*Exercise prompt*
With the line containing "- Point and" as the start and the line containing "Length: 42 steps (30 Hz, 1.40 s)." as the end, transcribe that span of the entries below exactly, including both.

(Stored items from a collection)
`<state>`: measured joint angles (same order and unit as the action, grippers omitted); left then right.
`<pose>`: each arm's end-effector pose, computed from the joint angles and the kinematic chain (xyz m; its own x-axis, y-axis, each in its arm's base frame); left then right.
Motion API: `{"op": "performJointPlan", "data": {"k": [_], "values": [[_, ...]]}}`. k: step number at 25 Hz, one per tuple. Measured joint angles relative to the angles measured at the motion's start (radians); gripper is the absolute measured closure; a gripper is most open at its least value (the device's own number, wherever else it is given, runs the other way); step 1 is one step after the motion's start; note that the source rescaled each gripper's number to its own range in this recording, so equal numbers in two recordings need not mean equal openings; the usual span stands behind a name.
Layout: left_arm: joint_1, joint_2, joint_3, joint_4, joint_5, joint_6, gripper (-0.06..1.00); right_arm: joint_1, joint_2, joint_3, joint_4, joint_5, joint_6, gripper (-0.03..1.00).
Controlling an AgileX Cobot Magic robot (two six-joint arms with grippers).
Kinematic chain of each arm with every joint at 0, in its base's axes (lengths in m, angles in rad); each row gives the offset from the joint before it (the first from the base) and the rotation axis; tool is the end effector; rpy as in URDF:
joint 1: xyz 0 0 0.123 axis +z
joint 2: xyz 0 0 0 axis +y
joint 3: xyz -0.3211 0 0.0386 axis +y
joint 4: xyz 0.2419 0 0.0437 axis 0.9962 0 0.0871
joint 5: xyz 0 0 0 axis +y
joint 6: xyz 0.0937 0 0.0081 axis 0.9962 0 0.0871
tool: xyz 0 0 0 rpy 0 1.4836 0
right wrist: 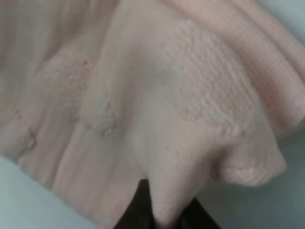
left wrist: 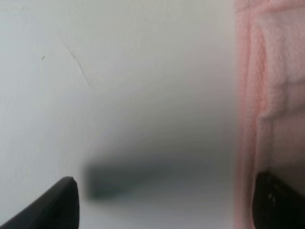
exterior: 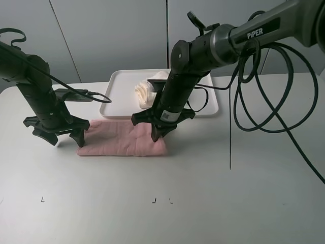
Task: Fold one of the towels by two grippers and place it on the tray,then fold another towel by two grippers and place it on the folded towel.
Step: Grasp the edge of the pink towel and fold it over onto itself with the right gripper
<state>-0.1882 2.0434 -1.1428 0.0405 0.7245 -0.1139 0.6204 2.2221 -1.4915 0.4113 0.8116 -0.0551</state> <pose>0.3620 -0.0664 0.1349 -0.9939 0.1044 -0.0354 0.1035 0.9943 0.0239 0.3494 0.2832 0.1372 -0.9201 -0.3818 -0.0871 -0.3890 0.8655 0.3155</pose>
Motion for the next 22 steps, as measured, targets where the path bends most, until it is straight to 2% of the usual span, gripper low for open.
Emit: {"op": "performJointPlan", "data": {"k": [5, 10, 14, 22], "values": [[0.0, 0.0, 0.0, 0.0, 0.0, 0.002, 0.0, 0.0, -0.004, -0.07, 0.083, 0.127, -0.047, 0.95], [0.0, 0.0, 0.0, 0.0, 0.0, 0.004, 0.0, 0.0, -0.004, -0.089, 0.209, 0.172, -0.097, 0.95], [0.0, 0.0, 0.0, 0.0, 0.0, 0.004, 0.0, 0.0, -0.004, -0.089, 0.339, 0.135, -0.15, 0.95], [0.0, 0.0, 0.0, -0.003, 0.004, 0.002, 0.0, 0.0, 0.042, -0.094, 0.673, 0.037, -0.296, 0.95]]}}
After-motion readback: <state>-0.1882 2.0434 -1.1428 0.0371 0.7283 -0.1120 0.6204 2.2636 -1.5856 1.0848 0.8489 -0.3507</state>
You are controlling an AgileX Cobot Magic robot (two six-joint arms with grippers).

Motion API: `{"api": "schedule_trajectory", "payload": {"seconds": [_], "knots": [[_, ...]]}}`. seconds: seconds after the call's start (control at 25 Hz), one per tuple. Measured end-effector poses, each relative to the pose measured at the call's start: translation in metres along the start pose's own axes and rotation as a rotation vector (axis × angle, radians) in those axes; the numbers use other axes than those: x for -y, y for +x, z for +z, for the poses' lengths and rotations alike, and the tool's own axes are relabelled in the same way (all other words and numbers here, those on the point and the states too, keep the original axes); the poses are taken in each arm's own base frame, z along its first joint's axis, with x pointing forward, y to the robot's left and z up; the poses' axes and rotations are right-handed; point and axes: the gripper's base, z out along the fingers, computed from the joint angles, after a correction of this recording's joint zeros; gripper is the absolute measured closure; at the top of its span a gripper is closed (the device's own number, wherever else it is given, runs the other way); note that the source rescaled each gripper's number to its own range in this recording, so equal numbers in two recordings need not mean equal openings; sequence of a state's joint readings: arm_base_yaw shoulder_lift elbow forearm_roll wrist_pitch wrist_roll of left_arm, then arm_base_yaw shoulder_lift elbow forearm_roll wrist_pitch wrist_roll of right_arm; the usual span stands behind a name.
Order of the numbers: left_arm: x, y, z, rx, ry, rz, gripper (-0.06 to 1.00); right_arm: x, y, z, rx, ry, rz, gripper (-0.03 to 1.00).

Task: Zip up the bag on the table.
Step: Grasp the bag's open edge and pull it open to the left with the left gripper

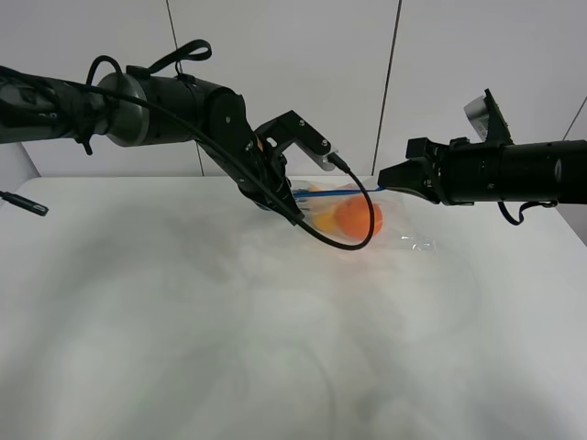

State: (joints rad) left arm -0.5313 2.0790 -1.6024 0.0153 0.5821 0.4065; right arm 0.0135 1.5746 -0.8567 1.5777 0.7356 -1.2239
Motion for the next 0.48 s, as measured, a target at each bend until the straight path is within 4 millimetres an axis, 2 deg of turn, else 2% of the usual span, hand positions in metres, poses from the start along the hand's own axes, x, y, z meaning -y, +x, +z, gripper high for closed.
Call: {"api": "schedule_trajectory", "payload": {"seconds": [0.48], "knots": [[-0.031,0.018,-0.001,-0.087,-0.099,0.008,0.94,0.0,0.0,0.0,0.0,0.0,0.0,0.97]]}}
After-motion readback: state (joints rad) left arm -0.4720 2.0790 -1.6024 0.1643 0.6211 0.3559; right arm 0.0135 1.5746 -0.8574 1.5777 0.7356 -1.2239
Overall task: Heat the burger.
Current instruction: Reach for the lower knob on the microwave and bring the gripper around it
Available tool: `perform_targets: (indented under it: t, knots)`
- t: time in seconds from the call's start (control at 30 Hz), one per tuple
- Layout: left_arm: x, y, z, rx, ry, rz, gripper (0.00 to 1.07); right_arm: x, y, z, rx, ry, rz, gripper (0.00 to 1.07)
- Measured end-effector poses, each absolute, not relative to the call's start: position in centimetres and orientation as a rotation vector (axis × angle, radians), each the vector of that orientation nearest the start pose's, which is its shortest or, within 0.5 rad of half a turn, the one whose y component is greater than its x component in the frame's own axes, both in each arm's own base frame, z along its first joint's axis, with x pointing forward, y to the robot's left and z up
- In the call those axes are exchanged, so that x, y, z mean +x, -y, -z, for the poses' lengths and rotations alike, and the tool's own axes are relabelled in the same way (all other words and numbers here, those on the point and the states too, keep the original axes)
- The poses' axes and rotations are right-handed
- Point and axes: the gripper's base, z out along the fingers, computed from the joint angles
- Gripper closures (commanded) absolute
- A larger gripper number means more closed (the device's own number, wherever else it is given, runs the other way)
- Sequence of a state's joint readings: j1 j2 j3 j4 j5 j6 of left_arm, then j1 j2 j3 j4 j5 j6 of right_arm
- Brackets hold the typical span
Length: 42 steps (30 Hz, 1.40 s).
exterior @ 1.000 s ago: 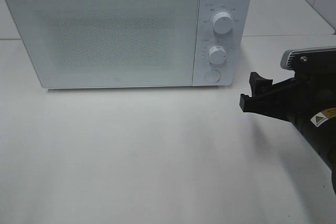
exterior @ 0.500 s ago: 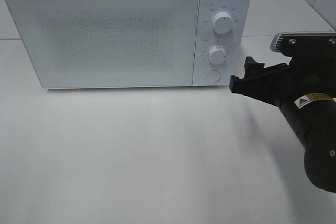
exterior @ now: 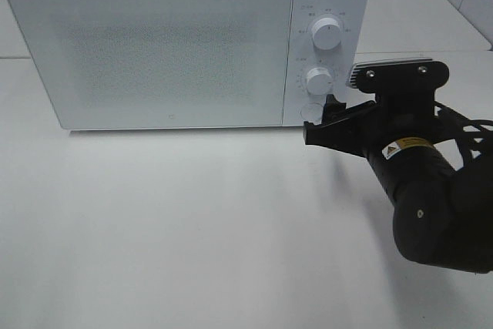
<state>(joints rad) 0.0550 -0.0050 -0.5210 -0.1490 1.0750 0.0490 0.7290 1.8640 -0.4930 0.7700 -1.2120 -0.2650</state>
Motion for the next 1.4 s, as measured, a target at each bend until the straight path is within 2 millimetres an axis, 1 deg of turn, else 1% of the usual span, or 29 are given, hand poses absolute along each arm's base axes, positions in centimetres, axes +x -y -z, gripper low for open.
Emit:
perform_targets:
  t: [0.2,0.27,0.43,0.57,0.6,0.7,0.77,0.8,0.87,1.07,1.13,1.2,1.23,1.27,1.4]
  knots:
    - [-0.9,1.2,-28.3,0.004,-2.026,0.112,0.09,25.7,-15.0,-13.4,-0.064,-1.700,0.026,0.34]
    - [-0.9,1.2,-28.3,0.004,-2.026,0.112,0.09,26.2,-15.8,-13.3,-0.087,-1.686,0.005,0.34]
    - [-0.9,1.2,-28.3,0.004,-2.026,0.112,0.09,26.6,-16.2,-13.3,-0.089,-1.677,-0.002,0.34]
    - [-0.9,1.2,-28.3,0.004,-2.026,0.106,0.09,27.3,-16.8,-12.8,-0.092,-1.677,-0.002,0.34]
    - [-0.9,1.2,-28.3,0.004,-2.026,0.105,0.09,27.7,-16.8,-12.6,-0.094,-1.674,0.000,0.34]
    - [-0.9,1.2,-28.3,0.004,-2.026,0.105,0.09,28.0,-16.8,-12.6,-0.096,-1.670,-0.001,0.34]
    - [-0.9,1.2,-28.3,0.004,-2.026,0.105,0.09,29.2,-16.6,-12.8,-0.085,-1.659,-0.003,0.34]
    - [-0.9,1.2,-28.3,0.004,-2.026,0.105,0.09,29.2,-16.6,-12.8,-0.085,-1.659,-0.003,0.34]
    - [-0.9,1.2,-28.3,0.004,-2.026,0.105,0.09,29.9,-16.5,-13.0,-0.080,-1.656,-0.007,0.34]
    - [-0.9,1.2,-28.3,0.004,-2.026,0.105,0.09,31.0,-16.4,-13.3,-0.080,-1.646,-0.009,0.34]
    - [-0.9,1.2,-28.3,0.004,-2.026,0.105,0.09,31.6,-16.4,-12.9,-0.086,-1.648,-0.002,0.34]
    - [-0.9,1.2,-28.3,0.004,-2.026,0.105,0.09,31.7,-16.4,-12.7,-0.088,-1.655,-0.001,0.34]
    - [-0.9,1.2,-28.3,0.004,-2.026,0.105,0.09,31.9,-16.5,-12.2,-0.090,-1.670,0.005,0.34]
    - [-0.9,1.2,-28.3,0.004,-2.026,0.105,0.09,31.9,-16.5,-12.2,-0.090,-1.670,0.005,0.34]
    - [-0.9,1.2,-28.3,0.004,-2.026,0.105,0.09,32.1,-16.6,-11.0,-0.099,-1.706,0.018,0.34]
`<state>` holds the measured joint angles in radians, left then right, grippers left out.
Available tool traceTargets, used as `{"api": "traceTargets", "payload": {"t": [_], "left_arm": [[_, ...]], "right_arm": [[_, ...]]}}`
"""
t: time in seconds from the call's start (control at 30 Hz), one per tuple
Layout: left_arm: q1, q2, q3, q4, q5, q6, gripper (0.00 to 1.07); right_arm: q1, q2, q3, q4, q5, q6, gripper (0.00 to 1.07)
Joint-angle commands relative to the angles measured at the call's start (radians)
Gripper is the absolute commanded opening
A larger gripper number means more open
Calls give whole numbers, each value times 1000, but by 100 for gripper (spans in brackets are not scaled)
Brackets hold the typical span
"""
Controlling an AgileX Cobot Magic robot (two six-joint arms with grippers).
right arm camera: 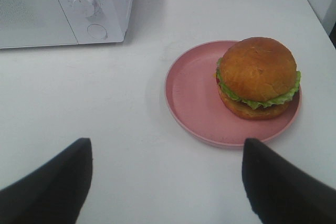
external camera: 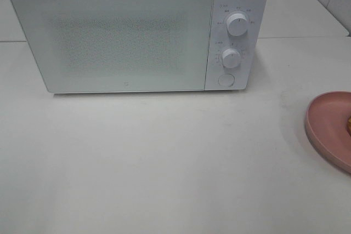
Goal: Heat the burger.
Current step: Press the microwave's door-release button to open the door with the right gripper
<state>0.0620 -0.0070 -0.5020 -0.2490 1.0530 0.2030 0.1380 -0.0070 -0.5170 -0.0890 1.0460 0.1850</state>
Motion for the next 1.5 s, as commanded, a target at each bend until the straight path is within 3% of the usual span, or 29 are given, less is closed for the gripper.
{"api": "traceTargets", "payload": {"t": [0.03, 0.73, 1.5], "left_arm": [[2, -21, 3, -4, -12, -1, 88], [2, -21, 3, -4, -12, -1, 88], [2, -21, 3, -4, -12, -1, 88]], "right_arm": [[-1, 34, -39, 13, -8, -4, 75], [-1, 338, -74, 14, -111, -4, 75], [-1, 691, -74, 14, -422, -38, 75]]}}
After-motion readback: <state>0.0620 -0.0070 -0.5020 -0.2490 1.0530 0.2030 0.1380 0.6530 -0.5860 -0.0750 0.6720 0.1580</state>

*Solution below*
- Point and axes: the gripper's base, z out along the fingers, computed from the joint angles
- Gripper closures (commanded) absolute
- A larger gripper number means more closed (the device's own number, wherever else it is given, runs the other way)
- Sequence of a state's joint readings: j1 j2 j3 j4 j5 j6 of left_arm, then j1 j2 j3 j4 j5 j6 of right_arm
- Brackets hold the typical span
Length: 42 steps (30 Hz, 1.40 s).

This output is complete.